Dr. Meirelles ressalta ainda que deveria haver maior apoio por parte da iniciativa privada, para que o HMNSLoreto possa desenvolver um trabalho de proporções ainda maiores no tratamento das fissuras labiopalatais.

Associação Saúde Criança Ilha

Além da assistência médica, a unidade conta com a parceria de uma associação que proporciona melhorias sociais para que os pacientes carentes conduzam o tratamento. A Saúde Criança Ilha está situada dentro do CEFIL e oferece recursos, como doação do leite em pó e cestas básicas, garantindo que as crianças atinjam o peso satisfatório para realização das cirurgias necessárias.

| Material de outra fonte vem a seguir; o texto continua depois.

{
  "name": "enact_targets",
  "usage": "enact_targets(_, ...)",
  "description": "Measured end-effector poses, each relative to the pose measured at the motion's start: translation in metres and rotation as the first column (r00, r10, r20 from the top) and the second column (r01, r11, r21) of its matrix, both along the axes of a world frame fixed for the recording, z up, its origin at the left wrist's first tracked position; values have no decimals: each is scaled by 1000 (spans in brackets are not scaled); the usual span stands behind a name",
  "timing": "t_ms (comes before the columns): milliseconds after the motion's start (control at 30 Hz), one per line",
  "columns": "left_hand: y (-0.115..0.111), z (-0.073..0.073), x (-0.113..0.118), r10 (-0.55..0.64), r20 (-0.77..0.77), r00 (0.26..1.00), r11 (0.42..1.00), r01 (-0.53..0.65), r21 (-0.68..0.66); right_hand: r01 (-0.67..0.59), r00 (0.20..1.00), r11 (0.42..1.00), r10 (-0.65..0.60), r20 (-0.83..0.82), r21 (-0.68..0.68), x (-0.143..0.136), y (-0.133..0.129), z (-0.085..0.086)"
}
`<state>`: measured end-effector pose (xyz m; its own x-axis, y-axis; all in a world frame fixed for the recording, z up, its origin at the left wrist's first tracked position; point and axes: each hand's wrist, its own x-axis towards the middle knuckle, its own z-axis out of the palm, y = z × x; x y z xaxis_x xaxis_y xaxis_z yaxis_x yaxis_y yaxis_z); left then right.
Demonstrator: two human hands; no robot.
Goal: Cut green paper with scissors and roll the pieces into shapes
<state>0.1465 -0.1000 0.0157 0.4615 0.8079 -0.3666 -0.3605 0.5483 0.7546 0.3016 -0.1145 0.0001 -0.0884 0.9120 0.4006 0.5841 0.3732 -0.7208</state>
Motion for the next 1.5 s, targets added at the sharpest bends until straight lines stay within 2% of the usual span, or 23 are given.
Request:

A associação faz parte da Franquia Social, que reúne instituições que funcionam em hospitais públicos de todo o Brasil. É certificada pelo Conselho Municipal de Assistência Social e pelo Conselho Municipal dos Direitos da Criança e do Adolescente.

Resgatando a autoestima por meio da música

A Saúde Criança Ilha, juntamente com o CEFIL, desenvolve também um trabalho voltado para a autoestima dos pacientes. Criado em 2012, o coral Smile Train promove melhora da fala, da autoestima e da integração social dos participantes. O projeto é coordenado pela fonoaudióloga Maria Célia Rendeiro, especialista no tratamento da fissura labiopalatal.

O que são as fissuras labiopalatais?

A fissura labial e a fenda palatina, conhecidas popularmente como lábio leporino e goela de lobo, são malformações congênitas, de apresentação variável, que ocorrem durante o desenvolvimento do embrião.

Fissura labial, ou lábio leporino, é uma abertura que começa sempre na lateral do lábio superior, dividindo-o em dois segmentos. Na fenda palatina, a abertura pode atingir todo o céu da boca e a base do nariz, estabelecendo comunicação direta entre um e outro. Ainda não se conhecem as causas dessas anomalias. Sabe-se, entretanto, que os seguintes fatores de risco podem estar envolvidos na sua manifestação: deficiências nutricionais e algumas doenças maternas durante a gestação, radiação, certos medicamentos, álcool, fumo e hereditariedade.